8.06.2008

28 years...

"Five hundred, twenty five thousand, six hundred minutes. How do you measure a year?"

Wow! I can't believe that in a few minutes I am actually turning 28... twenty eight... viente ocho...10+10+8... Man, it doesn't matter how I write it. It still feels like a long time and I feel old! YIKES!!!

Well, to others 28 is still young, especially to my husband who is a little older that I am... okay, way older than I am :-) but regardless, I feel otherwise. I know it's just another year, just another number, but that year just went by so fast I hardly even blinked! How could I have aged so fast? I was just 27! I'm not even used to answering the question "How old are you?" with "27!" Now I'm 28!

I remember when I was a kid, my plan was to be a doctor by this age, changing the world through medical missions around the globe. Gosh, how naive of me to think that life is that easy. Two nights ago, Malcolm, Micah and I were watching "The bucket list." It's a movie about two older men who found out they were dying that prompted them to create a bucket list, "list of the things to do before hitting the bucket" - Dying. It was an inspiring movie! I know, how morbid of me to be talking about death on my birthday, moreso to think of it as inspiring. Well, it's not about death really, it's more of "what am I doing with life?" Come to think of it, we will all hit the bucket sooner or later, but not all of us are going to be ready when the time comes. For me, the question as I get older is, "What legacy am I creating?" and having a daughter, who I think is born for greatness, just reinforces this question to be answered, daily! In my almost (a few minutes more) 28 years of existence, I can't honestly say I haven't wasted a day or two failing to contribute something meaningful to my life. But I guess, in my own little way, I have done and chosen things that are integral to the person I am now and the person I still wish to be. For this year's gift of life, here's a list of what I've learned that contributed to my growth as a person and hopefully does its duty to the world (somehow):

a. I have learned the difference between submission and obedience -
That I should submit to my husband and any authority I am obligated to be under, but only vow my obedience to God.

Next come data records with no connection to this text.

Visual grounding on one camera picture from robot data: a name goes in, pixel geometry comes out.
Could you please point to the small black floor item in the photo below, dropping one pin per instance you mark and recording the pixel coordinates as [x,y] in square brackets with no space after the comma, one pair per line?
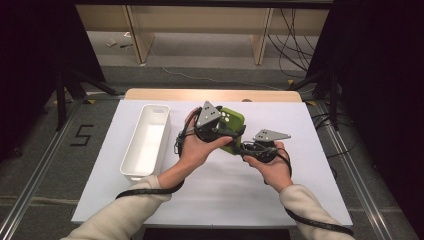
[126,45]

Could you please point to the aluminium floor rail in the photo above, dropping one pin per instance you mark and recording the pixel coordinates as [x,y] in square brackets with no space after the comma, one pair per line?
[40,170]
[353,173]

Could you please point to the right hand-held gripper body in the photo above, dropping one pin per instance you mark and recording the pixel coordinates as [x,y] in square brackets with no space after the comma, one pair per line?
[270,135]

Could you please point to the person's left hand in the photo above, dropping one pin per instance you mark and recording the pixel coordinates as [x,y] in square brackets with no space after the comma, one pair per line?
[195,151]

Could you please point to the light wooden table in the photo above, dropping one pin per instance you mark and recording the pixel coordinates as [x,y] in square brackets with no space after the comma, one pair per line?
[166,95]

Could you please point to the white table cover sheet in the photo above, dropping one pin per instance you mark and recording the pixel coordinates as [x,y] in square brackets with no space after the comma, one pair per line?
[220,193]

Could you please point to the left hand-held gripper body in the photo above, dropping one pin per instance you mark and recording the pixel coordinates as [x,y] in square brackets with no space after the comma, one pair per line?
[208,115]

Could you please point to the green cartoon phone case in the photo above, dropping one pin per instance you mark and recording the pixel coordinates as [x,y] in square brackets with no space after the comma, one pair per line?
[235,118]

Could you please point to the small white floor scrap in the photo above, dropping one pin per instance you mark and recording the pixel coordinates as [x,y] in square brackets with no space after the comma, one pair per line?
[111,42]

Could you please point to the black curtain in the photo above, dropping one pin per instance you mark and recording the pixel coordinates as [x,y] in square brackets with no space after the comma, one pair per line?
[33,66]
[383,83]

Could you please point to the beige wooden shelf unit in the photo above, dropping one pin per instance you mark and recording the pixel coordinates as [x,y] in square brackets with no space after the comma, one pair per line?
[200,20]

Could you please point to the person's right hand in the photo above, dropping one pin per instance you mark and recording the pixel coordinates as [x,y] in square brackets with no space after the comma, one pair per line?
[275,173]

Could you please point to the black metal stand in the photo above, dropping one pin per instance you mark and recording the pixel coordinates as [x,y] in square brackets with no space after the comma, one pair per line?
[333,100]
[61,100]

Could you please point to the yellow tape piece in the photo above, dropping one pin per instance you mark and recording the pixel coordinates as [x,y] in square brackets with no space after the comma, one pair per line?
[91,101]
[311,103]

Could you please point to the white plastic storage box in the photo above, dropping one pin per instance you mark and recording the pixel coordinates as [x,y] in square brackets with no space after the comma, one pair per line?
[146,146]

b. I have learned and accepted that I don't have a sharp memory -
I thought I did but my constant failure to do the things I am supposed to do has made me believe my husband that I, too, am fallible especially about remembering my "to do" list. I thank Malcolm for encouraging me to attend the "FOCUS" workshop... a day that changed how I view time, which essentially help change my life!

c. I have learned that there's nothing I can say/not say or do/not do that can come close to describing how I love my daughter -
I used to constantly try to do things to prove I love her, but she knows my heart and that is enough for her, so it should be enough for me.

d. I have learned that 99% of how I could show love to my husband is to support him and honor him as the man of our home-
I am very strong-willed to the point that I, at times... okay, most of the times, stepped way beyond my boundaries in our marriage. Last year was a turning point... Thank God He made me understand 1 Corinthians 13 and how it applies to my role as a wife.

e. I have learned and accepted that I should forgive more -
Mostly myself.

f. I have learned the value of not giving-up-
Despite the setbacks, I am graduating this year, December 13, 2008! I little late but I did it!

g. I have re-learned and finally accepted that my perceptions are not facts -
Finally! Helps my self-image above all...

h. I have learned that family will always be family -
Holding a grudge against anyone in the family is a fault to self.

i. I have learned that choosing what is right needs action -
To choose the right thing is nothing if not acted upon.

j. I have learned that to be signicant means learning without prejudice, hoping without hesitations, trying like I've never failed, trusting like I've never been disappointed and loving others without conditions -
I figured if I can live this way everyday, I could already leave my legacy without kicking the bucket yet.

Well, turning twenty eight is not such a bad thing after all... shesh! the number still freaks me out a little but thinking about my past year helps. Now my "five hundred, twenty five thousand, six hundred minutes" is up, I'm a year older, hopefully a year wiser. Over all, it was a good year...very good year! I guess there's nothing left to say but, "HAPPY BIRTHDAY TO ME!" :-)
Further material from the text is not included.